Mr Harris is skillful, his resonant voice and craggy face helping to convey a strong idea of an irascible old redneck. Some of the show’s support acting is also worth a glance.

I wish I could say the same about Sam Shepard’s play, a loathsome offering which manages to be both thuddingly allegorical and pretentiously cryptic.

Dodge (Mr Harris) is a retired Illinois farmer almost gnawed away by loathing and some evil secret. Only slowly do we gather that there has been a child death in the family and that the poor mite may be buried out back, under the soil which Dodge claims has lost all its goodness.

While the ill-named Dodge spends his days unable to budge from a grotty sofa where he swigs hooch and watches baseball on a portable television, his wife (Amy Madigan) swans off to see her fancyman, the local clergyman.

Ed Harris plays Dodge (left), who spends his days unable to budge from a 'grotty' sofa, while Barnaby Kay plays Tilden (right), a 'disgraced halfwit'

The whole show is set in a run-down front room, drably decorated in Derek McLane’s design.

For company, Dodge has to rely on two simpleton sons. One of these (Gary Shelford) is an amputee who accidentally lopped off his left leg with a chainsaw and now has a fetish for shearing his father’s scabby head.

The other (Barnaby Kay) is a disgraced halfwit who keeps harvesting armfuls of unwanted vegetables from that spooky back yard.

In due course Dodge’s grandson (handsome Jeremy Irvine) turns up with his spirited Californian girlfriend (Charlotte Hope).

The family pretends not to recognise this grandson, though he seems a perfectly normal lad. Mr Shepard, unwilling to tolerate happiness, ensures that he does not remain normal for long.

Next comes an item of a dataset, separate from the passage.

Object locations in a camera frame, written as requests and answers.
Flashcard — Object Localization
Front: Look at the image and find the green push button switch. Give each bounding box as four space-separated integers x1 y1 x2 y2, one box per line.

Throw in some set-smashing violence, incest, clerical hypocrisy, sexual molestation, gloomy lighting, an intermittent soundtrack of allegedly incessant rain, dripping ceilings, bare floorboards, tattoos, occasional cocktail-bar music, horsing about with the amputee’s wooden leg and finally the arrival of a baby’s half-decomposed skeleton which looks a little like ET.

Jeremy Irvine plays Vince (left), Dodge’s grandson, and Shelly (right) is played by Charlotte Hope

The whole thing lasts almost three hours but there are two intervals, so even with the Trafalgar Studios’ claustrophobic seating rows — this is, by some measure, the most unpleasant theatre in the West End — you have opportunities to leg it for freedom, if you will permit the expression ‘leg’ in these circumstances.

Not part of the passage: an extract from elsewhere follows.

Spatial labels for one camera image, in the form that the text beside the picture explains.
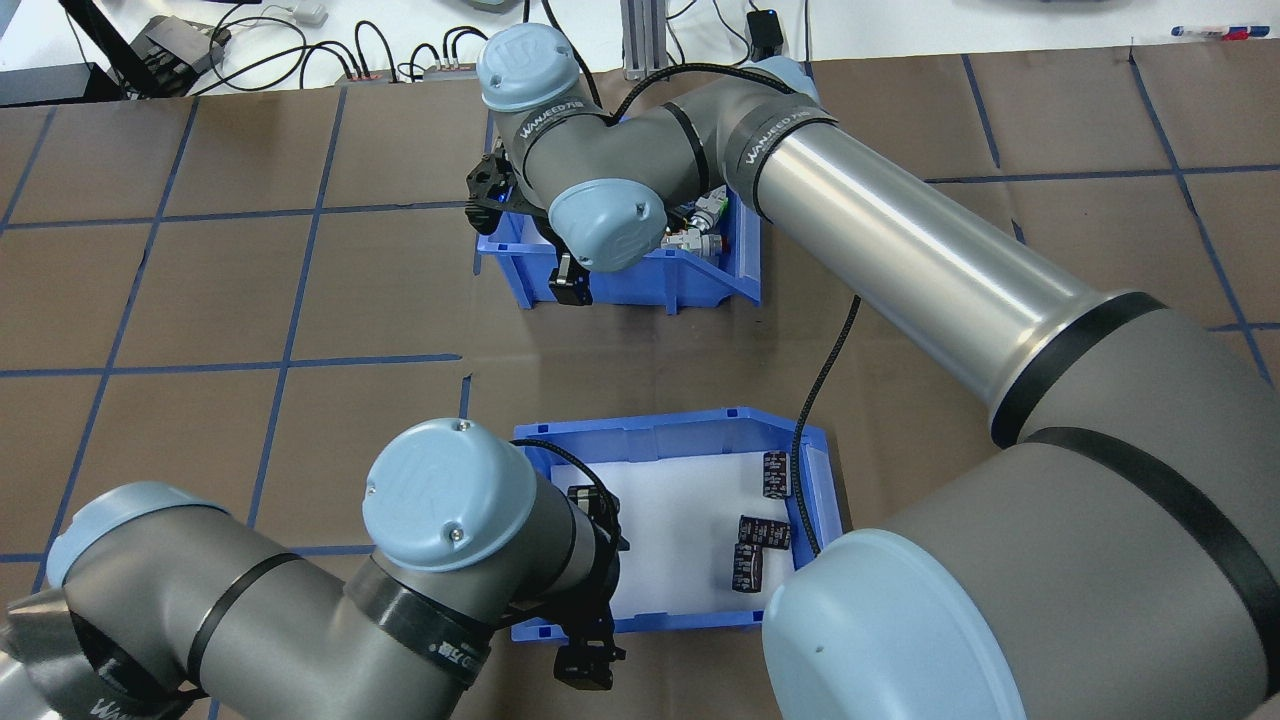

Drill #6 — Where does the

First seen in 1978, when Jimmy Carter’s U.S. was struggling to be cheerful, Buried Child is seen as a negative comment on the American dream.

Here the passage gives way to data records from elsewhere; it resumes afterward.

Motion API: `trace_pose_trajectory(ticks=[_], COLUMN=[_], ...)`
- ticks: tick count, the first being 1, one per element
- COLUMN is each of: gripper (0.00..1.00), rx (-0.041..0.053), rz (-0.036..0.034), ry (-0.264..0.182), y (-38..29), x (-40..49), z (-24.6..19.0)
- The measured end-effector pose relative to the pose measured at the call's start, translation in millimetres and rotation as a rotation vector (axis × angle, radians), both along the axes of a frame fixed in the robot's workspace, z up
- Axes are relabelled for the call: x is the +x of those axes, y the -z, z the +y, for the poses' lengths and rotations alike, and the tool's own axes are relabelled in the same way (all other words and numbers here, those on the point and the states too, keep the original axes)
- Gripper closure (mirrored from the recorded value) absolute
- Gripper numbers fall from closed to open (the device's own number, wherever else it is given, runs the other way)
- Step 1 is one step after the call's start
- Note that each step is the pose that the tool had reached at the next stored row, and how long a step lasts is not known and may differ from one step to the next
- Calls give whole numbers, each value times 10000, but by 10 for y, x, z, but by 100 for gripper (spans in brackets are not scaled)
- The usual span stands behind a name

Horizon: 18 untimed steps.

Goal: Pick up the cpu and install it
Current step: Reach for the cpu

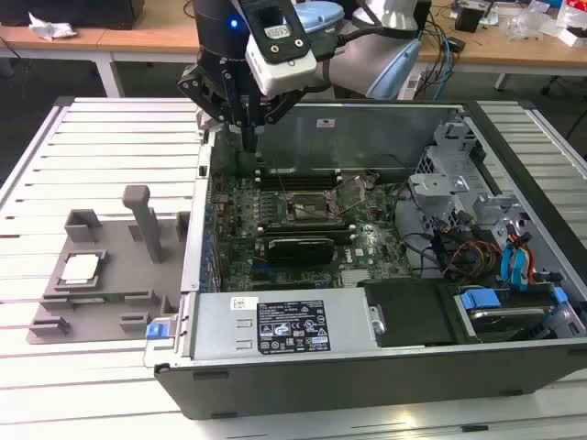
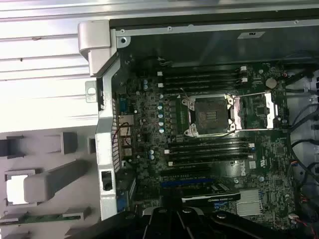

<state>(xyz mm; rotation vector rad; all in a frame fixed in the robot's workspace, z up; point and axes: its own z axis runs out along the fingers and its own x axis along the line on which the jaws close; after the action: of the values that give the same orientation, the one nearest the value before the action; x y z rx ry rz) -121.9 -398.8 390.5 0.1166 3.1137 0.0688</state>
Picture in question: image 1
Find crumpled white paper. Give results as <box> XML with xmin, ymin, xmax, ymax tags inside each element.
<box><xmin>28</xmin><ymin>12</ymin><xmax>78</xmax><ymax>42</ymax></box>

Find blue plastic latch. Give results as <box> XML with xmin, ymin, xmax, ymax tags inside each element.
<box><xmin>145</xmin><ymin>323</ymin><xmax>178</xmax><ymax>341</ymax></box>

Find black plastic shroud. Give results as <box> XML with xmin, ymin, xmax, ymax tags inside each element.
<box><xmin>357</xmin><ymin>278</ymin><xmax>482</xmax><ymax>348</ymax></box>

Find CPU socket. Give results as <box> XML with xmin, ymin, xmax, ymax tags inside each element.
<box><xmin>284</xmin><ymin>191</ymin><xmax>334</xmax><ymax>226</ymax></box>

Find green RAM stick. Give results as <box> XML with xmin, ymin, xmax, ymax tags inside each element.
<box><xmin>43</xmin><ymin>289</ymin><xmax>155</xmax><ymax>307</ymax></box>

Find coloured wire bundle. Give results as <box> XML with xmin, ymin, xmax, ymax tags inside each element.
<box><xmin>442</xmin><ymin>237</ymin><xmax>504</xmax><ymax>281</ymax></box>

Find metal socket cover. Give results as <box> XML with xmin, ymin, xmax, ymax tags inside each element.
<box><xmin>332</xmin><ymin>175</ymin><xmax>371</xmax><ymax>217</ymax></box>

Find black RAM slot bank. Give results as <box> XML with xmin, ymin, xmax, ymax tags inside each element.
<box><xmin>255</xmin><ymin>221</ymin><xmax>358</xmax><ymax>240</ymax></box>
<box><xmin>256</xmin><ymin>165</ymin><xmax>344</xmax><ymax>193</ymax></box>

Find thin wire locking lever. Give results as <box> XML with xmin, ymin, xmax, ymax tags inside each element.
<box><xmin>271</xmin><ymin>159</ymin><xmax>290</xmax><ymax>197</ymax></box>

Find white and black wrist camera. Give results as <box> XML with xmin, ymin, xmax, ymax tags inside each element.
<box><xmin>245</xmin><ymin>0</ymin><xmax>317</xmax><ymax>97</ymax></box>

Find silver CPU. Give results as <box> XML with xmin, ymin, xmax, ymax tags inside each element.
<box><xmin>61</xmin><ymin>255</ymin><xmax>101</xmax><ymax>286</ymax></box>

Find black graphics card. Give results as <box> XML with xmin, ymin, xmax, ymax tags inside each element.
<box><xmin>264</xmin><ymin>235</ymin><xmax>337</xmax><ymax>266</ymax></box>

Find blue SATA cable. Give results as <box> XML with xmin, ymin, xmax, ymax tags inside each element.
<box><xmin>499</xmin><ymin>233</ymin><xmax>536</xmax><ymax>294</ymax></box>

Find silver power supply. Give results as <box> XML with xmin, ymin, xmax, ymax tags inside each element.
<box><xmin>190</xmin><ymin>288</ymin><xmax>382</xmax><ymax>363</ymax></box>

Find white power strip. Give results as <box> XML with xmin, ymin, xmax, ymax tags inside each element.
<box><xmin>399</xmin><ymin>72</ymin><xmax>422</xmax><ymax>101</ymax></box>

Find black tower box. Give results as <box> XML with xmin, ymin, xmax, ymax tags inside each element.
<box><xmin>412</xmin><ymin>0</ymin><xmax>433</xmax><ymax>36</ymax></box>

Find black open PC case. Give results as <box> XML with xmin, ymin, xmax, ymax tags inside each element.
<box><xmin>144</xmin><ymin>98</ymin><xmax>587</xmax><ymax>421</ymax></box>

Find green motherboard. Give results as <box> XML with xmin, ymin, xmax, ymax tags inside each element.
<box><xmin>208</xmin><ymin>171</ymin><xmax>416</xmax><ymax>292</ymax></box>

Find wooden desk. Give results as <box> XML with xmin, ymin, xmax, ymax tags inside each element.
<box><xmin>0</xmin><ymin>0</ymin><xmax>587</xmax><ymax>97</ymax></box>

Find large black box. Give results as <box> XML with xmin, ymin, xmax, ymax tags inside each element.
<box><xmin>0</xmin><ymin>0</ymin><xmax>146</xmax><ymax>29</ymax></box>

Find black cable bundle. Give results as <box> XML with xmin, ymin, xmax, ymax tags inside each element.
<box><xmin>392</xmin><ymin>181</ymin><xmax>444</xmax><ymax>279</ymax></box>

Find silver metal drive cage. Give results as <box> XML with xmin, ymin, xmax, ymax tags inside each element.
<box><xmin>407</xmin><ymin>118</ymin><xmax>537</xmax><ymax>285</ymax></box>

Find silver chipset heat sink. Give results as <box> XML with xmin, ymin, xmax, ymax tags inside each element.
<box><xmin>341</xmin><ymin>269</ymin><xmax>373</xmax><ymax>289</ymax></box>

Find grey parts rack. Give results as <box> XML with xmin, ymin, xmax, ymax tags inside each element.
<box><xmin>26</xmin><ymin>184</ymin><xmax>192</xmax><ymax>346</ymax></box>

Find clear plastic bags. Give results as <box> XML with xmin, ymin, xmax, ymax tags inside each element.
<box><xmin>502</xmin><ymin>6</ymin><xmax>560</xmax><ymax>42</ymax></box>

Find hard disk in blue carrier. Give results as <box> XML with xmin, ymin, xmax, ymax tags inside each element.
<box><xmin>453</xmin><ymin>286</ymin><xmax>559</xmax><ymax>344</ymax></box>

You do not have to be a genius to spot that Dodge and family are meant to represent post-Vietnam America in decline. Seen today, I suppose it may be construed as comment on the hillbillies who — we are told — just voted for Donald Trump.

Instead I discerned an arrogant, exaggerated dismissal of white working-class Americans, a most illiberal slander.

Mr Shepard also reaches for some sort of ancestral gravitas in his message — there is stuff about how these folk have farming and failure ‘in their blood’ — and maybe a cod-Celtic significance in the dead baby buried outside in the family potato patch.

Oh spare us.

At Shakespeare's Globe, the board recently gave newish artistic director Emma Rice the heave-ho, but the departure is not immediate.

Her latest show, a retelling of Hans Christian Andersen stories, has just opened at the Globe’s indoor, candlelit Sam Wanamaker house. It again shows what an entrancing talent Miss Rice is.

The Little Matchgirl is that tale of a doomed street child who lights her last few matches, each flame bringing another blessed vision.

The girl is portrayed here by a puppet — a judicious decision, for if a real child played her, it might all become too emotive.

In her folksy-fey manner, commendably English and agreeably unstuffy, director Rice stages stories such as Thumbelina, The Emperor’s New Clothes and the Princess And The Pea.

The Little Matchgirl is that tale of a doomed street child who lights her last few matches, each flame bringing another blessed vision

Simple guitar, oud and double bass music, accompanied by swirling voices, helps to create a magical air.

The costumes are fantastical, evoking the nursery toy cupboard. At the preview, Paul Hunter was on fine form as narrator Ole Shuteye.

But is this a reliable Christmas family show? Well, the plots are fairytales but the humour is wry in quite an adult way and the closing two scenes take a political tone about showing charity towards homeless unfortunates.

In the more powerful of these, the Matchgirl’s limp corpse is eerily reminiscent of Alan Kurdi, the tiny boy washed up dead on a Turkish beach last year.

Miss Rice introduces small bursts of electronic sound and electric lighting — an example of how she has fought to escape the cod-medieval limitations of the Globe.

Dramatically, this show is boxed in by the requirement to use candles for illumination.

I suppose the Globe’s board were foolish ever to appoint such an inventive director but it does seem a shame that the big-hearted Miss Rice will soon leave. She has brought quirkiness to the South Bank. It needed it.